Писарь поймал его взгляд и расстался с часами.
— Вчера исправили. А то два месяца не исправлен был. Еще с Тарасовкой коё-как говорили, а с окружной только сипит.
— А что, с Тарасовкой поговорить можете?
— Попытаюсь. Навряд ли только там в правлении сидит кто понимающий. А что?
— Папаше бы сказать. Может, он лошадьми бы за мной приехал.
— А, — оживился писарь, — что ж, это можно. Я сейчас позвоню. Культура, Димитрий Агеевич! Можно сказать, просвещение.
— Какая там культура, — сказал Ершов. — В Питере у нас люди по воздуху летают.
— Как же! Читали-с. Удивления достойная штука — ероплан этот самый.
Писарь собирался вылезать из-за стола к телефону, когда вдруг, и так неожиданно, что Ершов и писарь вздрогнули, телефон настойчиво и упорно зазвонил.
— Скажи пожалуйста, — кинулся писарь к телефону, — Слушаю, слушаю! — кричал он, а телефон все продолжал трещать ему в ухо.
— Слушаю. Я слушаю. Да ну?..
Писарь повернул голову и коротко бросил Ершову:
— Мобилизация… Война объявлена…
XIV
Ершов вышел на крыльцо и остановился, глядя кругом.
Какая может быть сила в этой вымершей, сонной станице?..
Он вышел, едва прозвонил телефон. Он понял, что эти короткие слова захватили целиком и его, коснулись — и как коснулись! — его жизни. Ему теперь не домой, в Тарасовку, ехать, а назад на станцию и спешить обратно в полк, потому что полк выступает на войну! Не о свадьбе с Марьей Семеновной думать, а о войне… Ершов стоял на крыльце и соображал, когда теперь пойдет скорый поезд на Петербург. Кругом все так же, еще не разбуженная, спала станица. Недвижны были куры в пыли на площади, и ни одно перо не шевелилось в хвосте у петуха. Ершов наблюдал, как из ворот правления выбежал «сиденочный» старик, промчался по улице, без шапки, щелкая босыми пятками по пыли, и исчез в проулке. За ним выбежал мальчишка, вбежал в ворота напротив, через минуту выехал оттуда на непоседланной, пузатой лошади, поскакал в карьер и скрылся в облаках пыли. Эта скачка разогнала кур. Какая-то собака, лохматая и пестрая, разгневанная, что этот скок лошади нарушил ее полуденный сон, увязалась за лошадью, звонко, заливисто лая.
Опять наступила тишина. Но тишина эта не таила уже в себе безмятежного сна, сытого довольства и мирного покоя.
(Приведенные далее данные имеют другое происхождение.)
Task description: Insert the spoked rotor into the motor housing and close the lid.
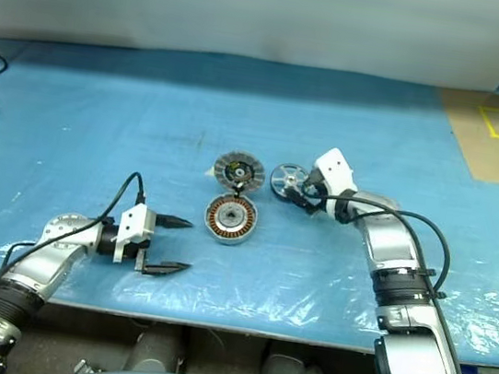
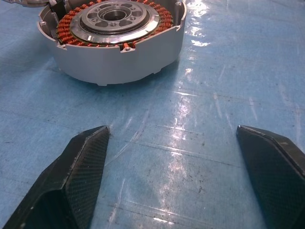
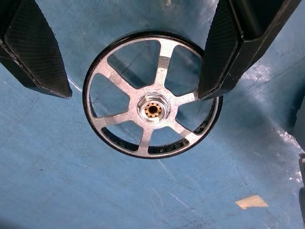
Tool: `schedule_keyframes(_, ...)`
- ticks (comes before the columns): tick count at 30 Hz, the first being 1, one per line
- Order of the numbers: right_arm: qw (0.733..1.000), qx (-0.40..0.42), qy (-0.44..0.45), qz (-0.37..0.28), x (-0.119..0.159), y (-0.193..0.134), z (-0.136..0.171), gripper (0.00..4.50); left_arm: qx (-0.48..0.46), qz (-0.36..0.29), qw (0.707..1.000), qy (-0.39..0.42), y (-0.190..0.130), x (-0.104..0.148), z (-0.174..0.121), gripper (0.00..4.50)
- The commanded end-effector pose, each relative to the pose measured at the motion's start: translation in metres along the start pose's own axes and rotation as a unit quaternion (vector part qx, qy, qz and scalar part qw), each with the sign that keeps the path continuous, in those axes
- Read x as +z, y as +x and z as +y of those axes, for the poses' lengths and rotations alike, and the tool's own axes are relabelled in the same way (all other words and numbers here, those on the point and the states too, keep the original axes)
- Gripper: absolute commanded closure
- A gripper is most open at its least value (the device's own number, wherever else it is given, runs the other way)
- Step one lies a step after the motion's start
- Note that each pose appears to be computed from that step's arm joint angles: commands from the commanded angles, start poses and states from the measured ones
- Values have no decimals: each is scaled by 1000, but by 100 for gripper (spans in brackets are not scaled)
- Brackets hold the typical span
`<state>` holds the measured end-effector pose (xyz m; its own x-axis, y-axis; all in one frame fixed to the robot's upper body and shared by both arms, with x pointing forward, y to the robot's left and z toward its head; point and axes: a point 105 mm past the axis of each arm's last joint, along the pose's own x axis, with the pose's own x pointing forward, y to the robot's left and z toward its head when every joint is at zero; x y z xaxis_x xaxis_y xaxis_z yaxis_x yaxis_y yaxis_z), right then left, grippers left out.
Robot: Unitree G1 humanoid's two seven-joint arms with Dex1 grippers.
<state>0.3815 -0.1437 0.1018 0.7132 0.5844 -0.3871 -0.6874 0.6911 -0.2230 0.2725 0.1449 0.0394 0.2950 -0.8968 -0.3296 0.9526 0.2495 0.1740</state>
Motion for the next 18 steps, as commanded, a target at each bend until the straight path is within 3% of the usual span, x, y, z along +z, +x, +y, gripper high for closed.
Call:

Куры, недовольно клохча, разбрелись по улице, и петух шел за ними, пуская ногами пыль. Собака возвратилась домой, но не полезла под подворотню, а осталась стоять у ворот и все огрызалась, точно посылая ругательства вслед ускакавшему мальчишке.
Из проулка появился старый казачий урядник — станичный атаман. Он был в долгополом, до колен, синем суконном чекмене, на груди болтались медали, а в руке у него была длинная, до плеч, прямая палка с серебряным яблоком и двуглавым орлом наверху — атаманская насека.
Он шел, не спеша, к станичному правлению, и, когда он подходил, его чуть не сбил с ног прискакавший на гнедом мерине казак в рубашке, при шашке и в сбитой на затылок фуражке с алым околышем. Он скакал откуда-то издалека и, увидав атамана, кулем скатился с непоседланной лошади и подал атаману бумагу.
— Телеграмма от окружного. Мобилизация всему войску, — сказал он.
Сзади него его потная лошадь тяжело водила боками и фыркала, низко опустив голову.
Атаман снял фуражку, достал очки, надел их, прочел телеграмму, перекрестился и, увидав шедшего к церкви священника, повернул к нему.